December has been a wet month for California, as the “Pineapple Express,” a tropical atmospheric river of moisture barreling off the Pacific Ocean, brought inches of rain and punishing winds to West Coast residents. Downpours caused flash flood warnings, freeway closures, mudslides, and record monthly precipitation totals — achieved in one day.
Even after such spectacular rain and snowfall — rare for drought-stricken California — it is going to take a lot more than that to get the state anywhere close to normal water levels. On Thursday, the U.S. Drought Monitor said that “two consecutive weeks of widespread heavy (7-day totals of 4 to 12 inches) precipitation, augmented by above-normal autumn precipitation,” not only flooded parts of California, but also provided it with “a foothold for drought recovery.”
However, “3 straight winters of subnormal precipitation will take time (possibly several consecutive wet winters) to fully recharge the reservoir levels and subsoil moisture back to normal.”
The latest drought map shows how much progress California still needs to make to get out of its deep, three-year-long drought. One-hundred percent of the state is categorized as “abnormally dry,” with 98.4 percent in moderate drought or worse. Even with two weeks that saw inches of rain break local and daily records, more than 77 percent of the state is in “extreme drought.”
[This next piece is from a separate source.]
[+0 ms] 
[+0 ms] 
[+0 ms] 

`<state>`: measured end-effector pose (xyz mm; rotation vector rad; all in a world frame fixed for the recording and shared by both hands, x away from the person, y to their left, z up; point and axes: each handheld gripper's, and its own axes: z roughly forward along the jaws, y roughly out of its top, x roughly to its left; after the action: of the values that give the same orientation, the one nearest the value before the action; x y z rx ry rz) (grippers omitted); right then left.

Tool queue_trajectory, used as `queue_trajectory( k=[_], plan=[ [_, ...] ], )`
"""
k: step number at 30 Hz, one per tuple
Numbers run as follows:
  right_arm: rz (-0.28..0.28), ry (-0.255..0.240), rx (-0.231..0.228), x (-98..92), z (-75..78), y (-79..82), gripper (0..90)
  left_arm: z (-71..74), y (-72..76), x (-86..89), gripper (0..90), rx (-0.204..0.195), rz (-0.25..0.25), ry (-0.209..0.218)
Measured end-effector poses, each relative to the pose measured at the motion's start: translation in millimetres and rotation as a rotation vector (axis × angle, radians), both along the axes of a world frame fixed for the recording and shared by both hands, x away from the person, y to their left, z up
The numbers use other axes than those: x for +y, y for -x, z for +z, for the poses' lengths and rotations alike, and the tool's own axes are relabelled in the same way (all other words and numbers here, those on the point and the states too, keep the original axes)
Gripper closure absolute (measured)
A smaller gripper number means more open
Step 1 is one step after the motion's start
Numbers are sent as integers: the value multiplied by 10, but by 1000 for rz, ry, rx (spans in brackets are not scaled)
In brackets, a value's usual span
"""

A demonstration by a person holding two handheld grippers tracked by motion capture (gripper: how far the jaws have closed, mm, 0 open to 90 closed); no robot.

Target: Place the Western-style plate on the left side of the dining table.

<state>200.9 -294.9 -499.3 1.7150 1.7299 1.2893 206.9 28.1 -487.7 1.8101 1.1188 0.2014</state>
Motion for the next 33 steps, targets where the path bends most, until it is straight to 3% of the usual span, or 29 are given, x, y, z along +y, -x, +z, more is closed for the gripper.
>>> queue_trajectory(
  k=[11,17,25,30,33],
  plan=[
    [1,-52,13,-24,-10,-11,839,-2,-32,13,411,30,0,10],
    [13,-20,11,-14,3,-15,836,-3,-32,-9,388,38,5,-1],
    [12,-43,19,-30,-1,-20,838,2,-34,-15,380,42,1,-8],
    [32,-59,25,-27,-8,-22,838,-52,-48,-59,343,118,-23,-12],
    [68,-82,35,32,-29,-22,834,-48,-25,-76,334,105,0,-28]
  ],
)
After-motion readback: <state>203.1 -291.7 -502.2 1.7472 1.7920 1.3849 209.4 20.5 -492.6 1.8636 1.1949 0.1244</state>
“With several more months still left in the wet season, it is possible that additional storms similar to the ones that just occurred will continue to chip away at the long-term hydrological drought, and the addition of lower temperatures would help build the snow pack,” the drought summary concluded. “’Cautious optimism, but still a long way to go’ would be the very short summary for this week’s California drought picture.”
So how many gallons is that “long way to go” as the state hopes to fight back from the most severe drought of the last 1200 years?
Last week, a team of scientists led by Jay Famiglietti of NASA’s Jet Propulsion Laboratory used satellite data to calculate for the first time ever that California would need 11 trillion gallons of water to recover from the punishing three-year drought.
“Spaceborne and airborne measurements of Earth’s changing shape, surface height and gravity field now allow us to measure and analyze key features of droughts better than ever before, including determining precisely when they begin and end and what their magnitude is at any moment in time,” Famiglietti said. “That’s an incredible advance and something that would be impossible using only ground-based observations.”
Every year since the start of the drought in 2011, four trillion gallons have disappeared from the Sacramento and San Joaquin river basins, mostly due to agricultural tapping of groundwater supplies as reservoirs ran low. This is more than California’s residents consume annually for domestic and municipal purposes. Filling that 11 trillion gallon hole would take another three years.
The airborne data also revealed that previous estimates of Sierra Nevada snowpack were twice as high as they actually were. The recent Pineapple Express storms have pushed Sierra precipitation levels to 142 percent above normal. Yet the extended heat and drought, as well as the fact that too much of the recent precipitation has been rain rather than snow, has kept snowpack levels at 48 percent of what they should be.
The next three months look to remain wetter than they have been in previous dry winters, according to a recent NOAA report. The hope is that temperatures will not be so high that too much of the precipitation in the mountains falls as rain, which does not add to the snowpack. The rest of the state relies heavily on the stored water in that snow throughout the rest of the year to keep reservoirs from dropping too precipitously.
We can’t say that the drought in California was caused by climate change, but there is a great deal of research concluding that the record high temperatures recently plaguing the state have made the drought a lot worse than it would have been otherwise. “For the California drought, this evidence includes the fingerprints of higher temperatures and changes in atmospheric circulation patterns in a climate pumped up by greenhouse gases emitted by human activities,” said Peter Gleick, the president of the Pacific Institute, in a Sacramento Bee op-ed. “These higher temperatures have led to extra drying of soils, greater agricultural water demand, earlier and faster snowmelt, and higher evaporative losses in reservoirs.”
California businesses are paying attention. According to a report by CDP, 86 percent of the companies in the state surveyed said they factored climate change into their business plans.